| Work request |
If a line below contains "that", count it; then state how many such lines there are, and nothing else.

(Records drawn from a dataset)
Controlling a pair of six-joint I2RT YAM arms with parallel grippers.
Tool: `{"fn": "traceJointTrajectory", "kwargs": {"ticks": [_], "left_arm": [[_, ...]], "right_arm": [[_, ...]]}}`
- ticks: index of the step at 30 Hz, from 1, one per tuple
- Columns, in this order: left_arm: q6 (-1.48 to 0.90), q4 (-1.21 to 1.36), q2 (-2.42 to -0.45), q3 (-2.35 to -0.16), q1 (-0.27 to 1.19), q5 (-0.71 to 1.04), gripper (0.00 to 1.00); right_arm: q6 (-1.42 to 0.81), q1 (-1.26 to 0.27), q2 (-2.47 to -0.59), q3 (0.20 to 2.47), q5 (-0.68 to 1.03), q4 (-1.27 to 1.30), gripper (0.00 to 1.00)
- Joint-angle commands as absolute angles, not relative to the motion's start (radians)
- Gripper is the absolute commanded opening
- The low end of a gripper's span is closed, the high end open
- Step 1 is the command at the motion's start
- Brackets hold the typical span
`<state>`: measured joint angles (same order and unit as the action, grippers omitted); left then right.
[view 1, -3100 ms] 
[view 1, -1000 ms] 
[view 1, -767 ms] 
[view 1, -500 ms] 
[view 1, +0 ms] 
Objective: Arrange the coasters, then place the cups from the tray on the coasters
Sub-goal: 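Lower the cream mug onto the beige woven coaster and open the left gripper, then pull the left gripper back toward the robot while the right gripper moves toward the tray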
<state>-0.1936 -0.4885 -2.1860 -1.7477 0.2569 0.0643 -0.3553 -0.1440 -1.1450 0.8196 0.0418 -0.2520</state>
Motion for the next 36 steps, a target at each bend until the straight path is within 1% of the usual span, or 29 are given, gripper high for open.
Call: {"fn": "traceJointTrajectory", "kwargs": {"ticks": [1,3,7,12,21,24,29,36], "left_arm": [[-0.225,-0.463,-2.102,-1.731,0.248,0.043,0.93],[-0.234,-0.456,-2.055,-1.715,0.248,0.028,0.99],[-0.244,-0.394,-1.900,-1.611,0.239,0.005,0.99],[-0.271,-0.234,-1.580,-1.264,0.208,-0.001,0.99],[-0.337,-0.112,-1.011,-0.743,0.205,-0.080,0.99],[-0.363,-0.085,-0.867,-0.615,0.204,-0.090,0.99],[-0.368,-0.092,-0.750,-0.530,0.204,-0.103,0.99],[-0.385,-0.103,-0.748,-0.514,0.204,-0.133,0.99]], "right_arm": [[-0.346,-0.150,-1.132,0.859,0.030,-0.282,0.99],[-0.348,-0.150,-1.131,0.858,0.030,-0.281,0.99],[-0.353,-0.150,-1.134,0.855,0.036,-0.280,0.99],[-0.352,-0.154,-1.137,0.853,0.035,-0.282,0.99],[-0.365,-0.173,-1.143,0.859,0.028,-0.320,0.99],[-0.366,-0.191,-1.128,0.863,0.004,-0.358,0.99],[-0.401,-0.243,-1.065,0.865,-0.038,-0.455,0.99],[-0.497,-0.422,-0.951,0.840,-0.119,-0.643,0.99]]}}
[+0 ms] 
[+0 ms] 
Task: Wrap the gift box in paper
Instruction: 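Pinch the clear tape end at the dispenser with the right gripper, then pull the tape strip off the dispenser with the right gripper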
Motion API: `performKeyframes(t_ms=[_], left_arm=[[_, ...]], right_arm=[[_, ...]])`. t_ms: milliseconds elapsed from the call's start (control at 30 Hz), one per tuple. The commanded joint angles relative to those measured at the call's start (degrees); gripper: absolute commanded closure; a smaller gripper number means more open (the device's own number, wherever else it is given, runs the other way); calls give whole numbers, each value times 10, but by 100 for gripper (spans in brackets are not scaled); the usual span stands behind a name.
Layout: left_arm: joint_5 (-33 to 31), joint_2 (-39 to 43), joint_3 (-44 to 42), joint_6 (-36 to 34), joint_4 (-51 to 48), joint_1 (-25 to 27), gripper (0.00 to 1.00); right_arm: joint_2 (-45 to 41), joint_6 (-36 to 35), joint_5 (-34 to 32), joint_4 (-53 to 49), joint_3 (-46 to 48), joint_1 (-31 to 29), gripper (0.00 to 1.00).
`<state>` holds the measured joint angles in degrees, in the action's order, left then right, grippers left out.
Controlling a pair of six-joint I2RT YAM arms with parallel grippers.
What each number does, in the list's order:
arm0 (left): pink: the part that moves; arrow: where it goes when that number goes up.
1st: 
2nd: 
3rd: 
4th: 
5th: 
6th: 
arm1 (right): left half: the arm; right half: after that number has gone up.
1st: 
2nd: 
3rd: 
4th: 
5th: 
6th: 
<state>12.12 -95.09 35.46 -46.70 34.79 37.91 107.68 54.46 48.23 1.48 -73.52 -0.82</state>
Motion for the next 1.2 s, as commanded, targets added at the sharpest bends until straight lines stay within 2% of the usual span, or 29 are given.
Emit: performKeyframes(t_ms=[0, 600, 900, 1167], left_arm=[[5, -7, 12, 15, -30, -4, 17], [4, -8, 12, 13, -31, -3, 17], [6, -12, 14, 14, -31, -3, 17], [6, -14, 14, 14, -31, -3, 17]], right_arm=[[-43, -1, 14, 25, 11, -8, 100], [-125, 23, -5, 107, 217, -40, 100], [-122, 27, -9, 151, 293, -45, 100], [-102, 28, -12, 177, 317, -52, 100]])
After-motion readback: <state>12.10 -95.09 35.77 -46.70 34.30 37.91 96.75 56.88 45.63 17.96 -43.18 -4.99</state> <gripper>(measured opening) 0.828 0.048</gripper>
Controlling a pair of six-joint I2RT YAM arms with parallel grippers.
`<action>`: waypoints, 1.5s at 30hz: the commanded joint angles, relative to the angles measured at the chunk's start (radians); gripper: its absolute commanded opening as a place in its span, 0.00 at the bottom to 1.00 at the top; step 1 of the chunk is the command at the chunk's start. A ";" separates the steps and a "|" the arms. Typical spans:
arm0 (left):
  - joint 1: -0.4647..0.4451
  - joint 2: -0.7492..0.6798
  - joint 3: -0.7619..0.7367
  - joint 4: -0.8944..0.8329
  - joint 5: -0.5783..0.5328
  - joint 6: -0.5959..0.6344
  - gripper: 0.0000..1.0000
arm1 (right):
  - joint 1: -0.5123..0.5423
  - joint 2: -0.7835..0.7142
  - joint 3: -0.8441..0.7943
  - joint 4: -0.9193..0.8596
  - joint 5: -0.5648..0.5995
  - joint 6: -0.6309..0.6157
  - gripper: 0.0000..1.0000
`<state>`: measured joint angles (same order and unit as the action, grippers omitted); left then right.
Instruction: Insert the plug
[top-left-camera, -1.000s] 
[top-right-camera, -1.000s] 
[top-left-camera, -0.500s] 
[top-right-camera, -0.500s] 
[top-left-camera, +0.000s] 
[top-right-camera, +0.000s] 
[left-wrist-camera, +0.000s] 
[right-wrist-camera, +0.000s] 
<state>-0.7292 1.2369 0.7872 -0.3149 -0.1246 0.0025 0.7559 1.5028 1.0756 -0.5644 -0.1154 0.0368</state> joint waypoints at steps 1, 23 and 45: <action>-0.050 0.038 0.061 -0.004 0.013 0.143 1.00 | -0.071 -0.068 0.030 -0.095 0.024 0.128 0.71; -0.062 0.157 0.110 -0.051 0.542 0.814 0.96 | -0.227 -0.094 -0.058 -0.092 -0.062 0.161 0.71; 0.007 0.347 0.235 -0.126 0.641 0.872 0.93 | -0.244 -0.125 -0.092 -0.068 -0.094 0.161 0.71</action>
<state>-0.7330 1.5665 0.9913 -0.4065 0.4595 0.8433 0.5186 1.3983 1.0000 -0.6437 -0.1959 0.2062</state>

| Answer area |
2